Взгляд Крюкова приобрел осмысленное выражение, он оживился:
– Это вообще хорошо! Андрей Кузьмич, а можно маленький аванс в счет дикоросов?
– Так еще и сбор не начался! Что-то ты спешишь.
– Ну, ведь начнется, раз уже решено. А аванс совсем маленький…
– Ну ладно, без всякой бухгалтерии. Это тебе за приведение избы в порядок, – и глава отсчитал из своих сумму, достаточную для опохмеления, поскольку слыл человеком понятливым. – Но смотри, сделай там все по уму! – напутствовал он вдогонку.
– Обязательно, Андрей Кузьмич, обязательно!

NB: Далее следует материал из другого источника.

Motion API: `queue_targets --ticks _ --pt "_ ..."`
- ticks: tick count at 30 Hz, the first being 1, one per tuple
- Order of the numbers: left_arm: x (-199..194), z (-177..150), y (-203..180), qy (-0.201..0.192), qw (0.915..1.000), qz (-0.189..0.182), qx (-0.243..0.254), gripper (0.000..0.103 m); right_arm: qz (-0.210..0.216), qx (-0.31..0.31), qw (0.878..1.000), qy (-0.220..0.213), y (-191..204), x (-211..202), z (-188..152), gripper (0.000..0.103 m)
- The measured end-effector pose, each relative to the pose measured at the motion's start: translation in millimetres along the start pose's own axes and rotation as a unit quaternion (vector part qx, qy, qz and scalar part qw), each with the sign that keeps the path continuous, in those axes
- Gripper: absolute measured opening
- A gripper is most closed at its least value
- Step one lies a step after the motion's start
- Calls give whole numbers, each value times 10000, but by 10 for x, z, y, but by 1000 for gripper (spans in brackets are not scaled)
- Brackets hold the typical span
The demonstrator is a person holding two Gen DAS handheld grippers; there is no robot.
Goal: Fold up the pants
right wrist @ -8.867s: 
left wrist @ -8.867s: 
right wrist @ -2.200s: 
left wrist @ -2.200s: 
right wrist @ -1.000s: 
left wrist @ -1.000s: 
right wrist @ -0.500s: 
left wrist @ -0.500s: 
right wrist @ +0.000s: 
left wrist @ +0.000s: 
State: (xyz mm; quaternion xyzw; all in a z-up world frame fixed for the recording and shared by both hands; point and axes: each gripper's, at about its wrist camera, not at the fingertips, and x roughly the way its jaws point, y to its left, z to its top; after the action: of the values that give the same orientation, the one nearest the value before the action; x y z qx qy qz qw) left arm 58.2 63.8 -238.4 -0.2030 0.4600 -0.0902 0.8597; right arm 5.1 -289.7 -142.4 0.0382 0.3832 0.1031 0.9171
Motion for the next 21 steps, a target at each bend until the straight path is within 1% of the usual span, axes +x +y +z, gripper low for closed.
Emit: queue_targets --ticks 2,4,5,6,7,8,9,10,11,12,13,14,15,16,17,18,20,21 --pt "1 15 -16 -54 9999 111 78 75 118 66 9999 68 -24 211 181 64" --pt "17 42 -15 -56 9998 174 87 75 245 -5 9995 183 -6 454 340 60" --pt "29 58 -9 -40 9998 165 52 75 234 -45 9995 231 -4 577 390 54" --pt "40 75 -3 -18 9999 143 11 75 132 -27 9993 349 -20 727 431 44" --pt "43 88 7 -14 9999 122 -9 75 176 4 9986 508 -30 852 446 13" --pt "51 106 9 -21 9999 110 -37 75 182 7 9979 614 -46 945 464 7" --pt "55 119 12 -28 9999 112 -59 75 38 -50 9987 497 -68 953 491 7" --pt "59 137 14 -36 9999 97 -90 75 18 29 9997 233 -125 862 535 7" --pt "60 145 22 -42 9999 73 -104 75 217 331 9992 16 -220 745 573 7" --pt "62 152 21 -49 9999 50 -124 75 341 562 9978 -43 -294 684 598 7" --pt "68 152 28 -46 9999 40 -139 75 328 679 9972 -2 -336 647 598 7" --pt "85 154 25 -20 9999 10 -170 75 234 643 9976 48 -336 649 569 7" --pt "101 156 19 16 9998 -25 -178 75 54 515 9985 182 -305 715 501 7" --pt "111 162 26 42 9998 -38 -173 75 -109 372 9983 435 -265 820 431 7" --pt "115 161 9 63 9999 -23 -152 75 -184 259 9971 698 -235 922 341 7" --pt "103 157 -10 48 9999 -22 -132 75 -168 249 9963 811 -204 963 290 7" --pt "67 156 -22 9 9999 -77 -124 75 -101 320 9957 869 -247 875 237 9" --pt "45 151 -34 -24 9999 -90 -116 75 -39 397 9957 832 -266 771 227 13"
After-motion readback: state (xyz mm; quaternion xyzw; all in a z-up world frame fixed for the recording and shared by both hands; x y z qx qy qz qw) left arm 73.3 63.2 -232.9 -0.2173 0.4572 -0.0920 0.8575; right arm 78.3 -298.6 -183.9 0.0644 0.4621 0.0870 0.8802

Лыков отвалился на спинку кресла, задумался.
Крюков мужик в общем-то, работящий, это он сейчас от определенного безделья стал закладывать за воротник, а в иные, прошлые времена был нарасхват. То есть абсолютно занят, потому что вахта пастуха длилась с раннего утра и до заката, когда стадо возвращалось домой. Несмотря на завидный заработок, при том, что не все владельцы платили вовремя, конкурентов у Николая практически не было. Сменилось несколько напарников, но никто надолго не задержался. Особенно туго пришлось Николаю, когда ушел и последний. Тогда все стадо Крюков досматривал один. Загорел, как житель Кашмира и исхудал, но заключительную вахту выдержал. А потом скот на пастьбу в Луговом перестали сдавать, поскольку с развалом колхоза почти исчезли посевы и охранять стало нечего. За неимением. Рогатый скот был премного доволен. До Крюкова, потярвшего рабочее место, ему не было дела.
Между тем Лыков на Николае крест не ставил, мало ли что: вдруг придется снова внедрять организованную пастьбу, и где тогда брать специалиста? Это не директор нефтебазы, враз не заменишь. Глава, конечно, тут рассуждал неправильно, потому что настоящий специалист тем и ценен, где бы он ни работал.